* [ACTIVITY] Look through the data below and extract, unchanged, the lines from the one that contains "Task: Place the" to the one that contains "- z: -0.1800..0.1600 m", both included.

* [DATA SHOWN]
⁂
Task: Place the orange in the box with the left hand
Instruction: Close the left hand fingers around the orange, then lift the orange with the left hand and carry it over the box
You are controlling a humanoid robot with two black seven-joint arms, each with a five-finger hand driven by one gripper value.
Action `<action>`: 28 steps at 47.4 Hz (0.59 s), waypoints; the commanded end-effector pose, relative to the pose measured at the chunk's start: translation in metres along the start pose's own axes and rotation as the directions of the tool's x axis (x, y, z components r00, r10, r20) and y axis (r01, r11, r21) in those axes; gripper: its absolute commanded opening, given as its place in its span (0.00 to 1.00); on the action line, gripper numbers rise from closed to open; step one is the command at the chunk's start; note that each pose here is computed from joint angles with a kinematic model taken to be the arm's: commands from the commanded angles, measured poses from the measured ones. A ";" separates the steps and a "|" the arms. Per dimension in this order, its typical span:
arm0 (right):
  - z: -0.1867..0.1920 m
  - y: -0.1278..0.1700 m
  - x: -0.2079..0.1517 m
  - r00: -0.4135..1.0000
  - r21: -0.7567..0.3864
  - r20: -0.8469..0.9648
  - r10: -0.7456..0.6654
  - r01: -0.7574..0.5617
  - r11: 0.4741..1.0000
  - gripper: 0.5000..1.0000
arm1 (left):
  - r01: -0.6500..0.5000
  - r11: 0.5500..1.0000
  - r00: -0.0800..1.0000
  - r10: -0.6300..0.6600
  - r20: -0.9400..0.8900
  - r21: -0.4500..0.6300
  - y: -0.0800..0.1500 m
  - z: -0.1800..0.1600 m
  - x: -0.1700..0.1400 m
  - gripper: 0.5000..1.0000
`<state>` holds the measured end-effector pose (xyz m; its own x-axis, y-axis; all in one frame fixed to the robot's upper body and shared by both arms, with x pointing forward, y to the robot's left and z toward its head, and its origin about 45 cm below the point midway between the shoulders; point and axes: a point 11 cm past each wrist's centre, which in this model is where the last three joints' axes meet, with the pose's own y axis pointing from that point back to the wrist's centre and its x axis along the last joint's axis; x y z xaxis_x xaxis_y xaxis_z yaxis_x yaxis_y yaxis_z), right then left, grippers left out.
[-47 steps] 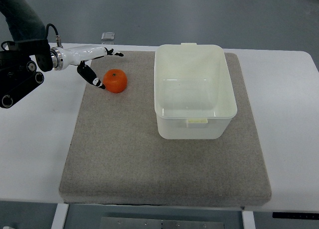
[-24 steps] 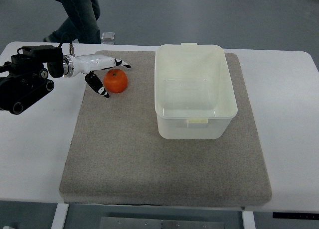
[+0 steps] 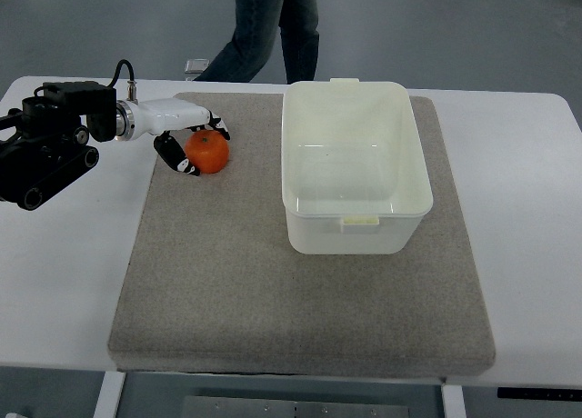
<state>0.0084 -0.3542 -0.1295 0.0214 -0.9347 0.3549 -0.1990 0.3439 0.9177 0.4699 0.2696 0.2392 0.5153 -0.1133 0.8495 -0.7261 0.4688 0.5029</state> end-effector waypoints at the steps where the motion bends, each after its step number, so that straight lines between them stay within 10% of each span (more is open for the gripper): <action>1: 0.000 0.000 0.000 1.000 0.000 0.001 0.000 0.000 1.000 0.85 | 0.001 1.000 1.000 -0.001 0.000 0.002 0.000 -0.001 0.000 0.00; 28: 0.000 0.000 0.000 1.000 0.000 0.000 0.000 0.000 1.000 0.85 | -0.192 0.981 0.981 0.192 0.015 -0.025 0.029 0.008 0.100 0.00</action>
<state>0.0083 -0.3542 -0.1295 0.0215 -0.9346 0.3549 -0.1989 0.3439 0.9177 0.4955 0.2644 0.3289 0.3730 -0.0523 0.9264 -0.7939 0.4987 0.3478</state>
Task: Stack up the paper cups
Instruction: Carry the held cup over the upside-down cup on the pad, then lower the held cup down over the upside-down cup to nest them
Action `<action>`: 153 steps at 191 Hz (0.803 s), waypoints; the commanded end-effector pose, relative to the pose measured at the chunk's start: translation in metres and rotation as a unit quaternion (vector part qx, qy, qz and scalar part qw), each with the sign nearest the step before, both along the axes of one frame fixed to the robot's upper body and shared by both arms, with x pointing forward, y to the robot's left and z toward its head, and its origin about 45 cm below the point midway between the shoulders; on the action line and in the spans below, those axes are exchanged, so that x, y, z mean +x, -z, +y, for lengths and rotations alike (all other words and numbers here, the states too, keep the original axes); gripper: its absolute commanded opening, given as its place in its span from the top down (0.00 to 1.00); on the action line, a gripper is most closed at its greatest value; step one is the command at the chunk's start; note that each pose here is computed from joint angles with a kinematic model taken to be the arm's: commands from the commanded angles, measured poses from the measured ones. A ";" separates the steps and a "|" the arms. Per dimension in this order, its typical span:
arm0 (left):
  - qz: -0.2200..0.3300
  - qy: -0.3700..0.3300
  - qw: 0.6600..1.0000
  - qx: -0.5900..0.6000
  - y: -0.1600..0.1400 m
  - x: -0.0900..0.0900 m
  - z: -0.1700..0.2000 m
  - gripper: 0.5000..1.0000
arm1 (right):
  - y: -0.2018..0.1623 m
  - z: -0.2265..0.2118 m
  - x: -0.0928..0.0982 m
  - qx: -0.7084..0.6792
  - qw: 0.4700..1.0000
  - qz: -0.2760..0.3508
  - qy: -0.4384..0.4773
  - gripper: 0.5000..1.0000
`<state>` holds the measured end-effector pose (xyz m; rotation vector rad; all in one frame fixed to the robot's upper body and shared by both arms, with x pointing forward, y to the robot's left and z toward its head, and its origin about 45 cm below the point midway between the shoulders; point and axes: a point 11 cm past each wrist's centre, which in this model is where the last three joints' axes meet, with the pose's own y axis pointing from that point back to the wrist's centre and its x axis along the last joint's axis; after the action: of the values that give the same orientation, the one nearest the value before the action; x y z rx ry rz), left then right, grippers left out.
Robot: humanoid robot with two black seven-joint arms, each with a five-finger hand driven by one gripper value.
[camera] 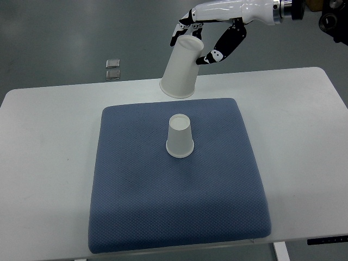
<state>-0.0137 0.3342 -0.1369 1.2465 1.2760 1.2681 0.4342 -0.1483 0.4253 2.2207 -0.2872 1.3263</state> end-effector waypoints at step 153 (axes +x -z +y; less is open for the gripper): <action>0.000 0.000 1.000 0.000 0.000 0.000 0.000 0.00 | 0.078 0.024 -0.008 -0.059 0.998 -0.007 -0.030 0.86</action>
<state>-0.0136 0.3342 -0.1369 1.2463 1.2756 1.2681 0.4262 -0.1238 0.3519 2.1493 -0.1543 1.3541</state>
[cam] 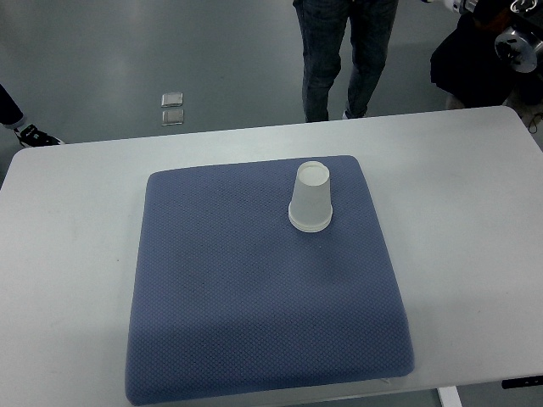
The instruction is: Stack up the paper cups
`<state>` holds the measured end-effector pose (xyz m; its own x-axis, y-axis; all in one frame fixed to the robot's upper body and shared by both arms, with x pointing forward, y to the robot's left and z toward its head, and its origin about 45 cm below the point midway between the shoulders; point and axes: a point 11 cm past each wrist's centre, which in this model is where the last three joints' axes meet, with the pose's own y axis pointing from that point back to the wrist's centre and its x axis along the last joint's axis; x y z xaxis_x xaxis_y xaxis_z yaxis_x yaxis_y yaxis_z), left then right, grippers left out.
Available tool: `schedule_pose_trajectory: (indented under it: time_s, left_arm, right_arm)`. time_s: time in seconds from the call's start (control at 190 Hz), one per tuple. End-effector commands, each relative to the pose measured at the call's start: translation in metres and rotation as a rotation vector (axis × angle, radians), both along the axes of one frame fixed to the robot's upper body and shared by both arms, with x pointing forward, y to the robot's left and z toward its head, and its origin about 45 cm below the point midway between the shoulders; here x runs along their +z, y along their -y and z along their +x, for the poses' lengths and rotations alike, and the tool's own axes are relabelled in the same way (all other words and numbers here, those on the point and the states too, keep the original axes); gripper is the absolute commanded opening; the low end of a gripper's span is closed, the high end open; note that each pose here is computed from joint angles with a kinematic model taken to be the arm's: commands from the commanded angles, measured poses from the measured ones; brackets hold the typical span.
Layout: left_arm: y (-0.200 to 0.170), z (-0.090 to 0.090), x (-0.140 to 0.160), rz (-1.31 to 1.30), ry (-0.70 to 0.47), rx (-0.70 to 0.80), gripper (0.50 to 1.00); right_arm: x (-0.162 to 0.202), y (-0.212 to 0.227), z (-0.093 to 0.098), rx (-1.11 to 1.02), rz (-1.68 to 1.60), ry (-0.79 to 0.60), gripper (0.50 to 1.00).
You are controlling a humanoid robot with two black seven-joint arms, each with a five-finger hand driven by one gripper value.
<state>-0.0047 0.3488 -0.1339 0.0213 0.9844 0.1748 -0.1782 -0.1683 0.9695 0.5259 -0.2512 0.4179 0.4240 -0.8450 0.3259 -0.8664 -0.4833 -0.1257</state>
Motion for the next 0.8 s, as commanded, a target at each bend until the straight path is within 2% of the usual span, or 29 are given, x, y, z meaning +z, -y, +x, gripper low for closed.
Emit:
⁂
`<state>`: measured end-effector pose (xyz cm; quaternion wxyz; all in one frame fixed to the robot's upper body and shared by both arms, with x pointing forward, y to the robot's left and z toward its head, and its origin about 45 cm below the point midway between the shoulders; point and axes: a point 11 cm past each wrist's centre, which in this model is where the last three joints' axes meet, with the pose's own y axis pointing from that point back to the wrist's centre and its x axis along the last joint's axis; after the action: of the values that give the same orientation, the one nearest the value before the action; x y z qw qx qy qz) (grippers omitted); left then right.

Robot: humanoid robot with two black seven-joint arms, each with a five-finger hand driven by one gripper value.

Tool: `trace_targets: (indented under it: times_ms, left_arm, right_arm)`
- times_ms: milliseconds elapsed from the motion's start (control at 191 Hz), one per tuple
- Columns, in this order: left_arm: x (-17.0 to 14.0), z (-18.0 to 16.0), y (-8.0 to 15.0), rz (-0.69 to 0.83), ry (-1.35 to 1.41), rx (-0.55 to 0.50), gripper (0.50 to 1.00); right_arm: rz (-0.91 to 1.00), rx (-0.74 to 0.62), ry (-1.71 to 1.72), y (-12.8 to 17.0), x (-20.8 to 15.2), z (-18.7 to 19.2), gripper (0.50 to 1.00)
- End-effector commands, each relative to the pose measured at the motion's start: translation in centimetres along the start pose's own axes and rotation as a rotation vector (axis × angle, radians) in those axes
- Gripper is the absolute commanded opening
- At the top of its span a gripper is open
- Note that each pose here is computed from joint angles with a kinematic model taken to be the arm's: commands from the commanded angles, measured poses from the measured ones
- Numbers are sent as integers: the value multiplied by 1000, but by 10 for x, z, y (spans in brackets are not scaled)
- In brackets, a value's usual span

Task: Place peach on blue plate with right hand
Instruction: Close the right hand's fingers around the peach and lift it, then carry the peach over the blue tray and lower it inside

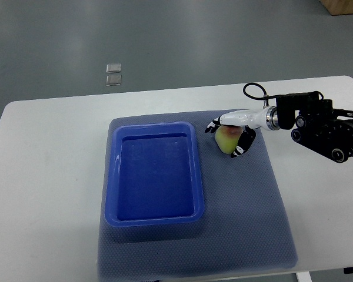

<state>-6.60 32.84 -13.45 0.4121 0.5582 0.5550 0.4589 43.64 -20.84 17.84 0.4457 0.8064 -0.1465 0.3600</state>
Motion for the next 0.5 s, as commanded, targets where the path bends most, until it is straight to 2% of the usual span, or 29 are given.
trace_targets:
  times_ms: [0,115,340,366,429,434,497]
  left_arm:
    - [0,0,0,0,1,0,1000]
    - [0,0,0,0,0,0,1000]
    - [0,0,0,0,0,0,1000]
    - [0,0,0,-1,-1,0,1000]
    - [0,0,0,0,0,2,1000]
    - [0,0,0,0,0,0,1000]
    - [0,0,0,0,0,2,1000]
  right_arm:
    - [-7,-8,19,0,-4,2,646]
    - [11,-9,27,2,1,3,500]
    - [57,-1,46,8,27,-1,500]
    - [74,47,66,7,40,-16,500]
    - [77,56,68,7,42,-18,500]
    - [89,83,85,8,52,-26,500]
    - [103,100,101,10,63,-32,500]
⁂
* [SOLUTION TO THE PROBLEM]
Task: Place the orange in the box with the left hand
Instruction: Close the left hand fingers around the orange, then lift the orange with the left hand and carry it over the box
You are controlling a humanoid robot with two black seven-joint arms, each with a five-finger hand driven by one gripper value.
Action `<action>`: 28 steps at 47.4 Hz (0.59 s), waypoints; the commanded end-effector pose, relative to the pose measured at the chunk's start: translation in metres along the start pose's own axes and rotation as the directions of the tool's x axis (x, y, z components r00, r10, r20) and y axis (r01, r11, r21) in those axes; gripper: its absolute commanded opening, given as its place in its span (0.00 to 1.00); on the action line, gripper numbers rise from closed to open; step one is the command at the chunk's start; note that each pose here is computed from joint angles with a kinematic model taken to be the arm's: commands from the commanded angles, measured poses from the measured ones. A ";" separates the steps and a "|" the arms. Per dimension in this order, its typical span:
arm0 (right):
  - z: -0.1867..0.1920 m
  - y: -0.1278..0.1700 m
  - x: -0.2079..0.1517 m
  - r00: -0.4135..1.0000
  - r21: -0.7567..0.3864
  - r20: -0.8469..0.9648
  - r10: -0.7456..0.6654
  - r01: -0.7574..0.5617
  - r11: 0.4741..1.0000
  - gripper: 0.5000..1.0000
arm1 (left):
  - r01: -0.6500..0.5000
  - r11: 0.5500..1.0000
  - r00: -0.0800..1.0000
  - r10: -0.6300..0.6600
  - r20: -0.9400..0.8900
  - r21: -0.4500..0.6300
  - y: -0.0800..0.1500 m
  - z: -0.1800..0.1600 m

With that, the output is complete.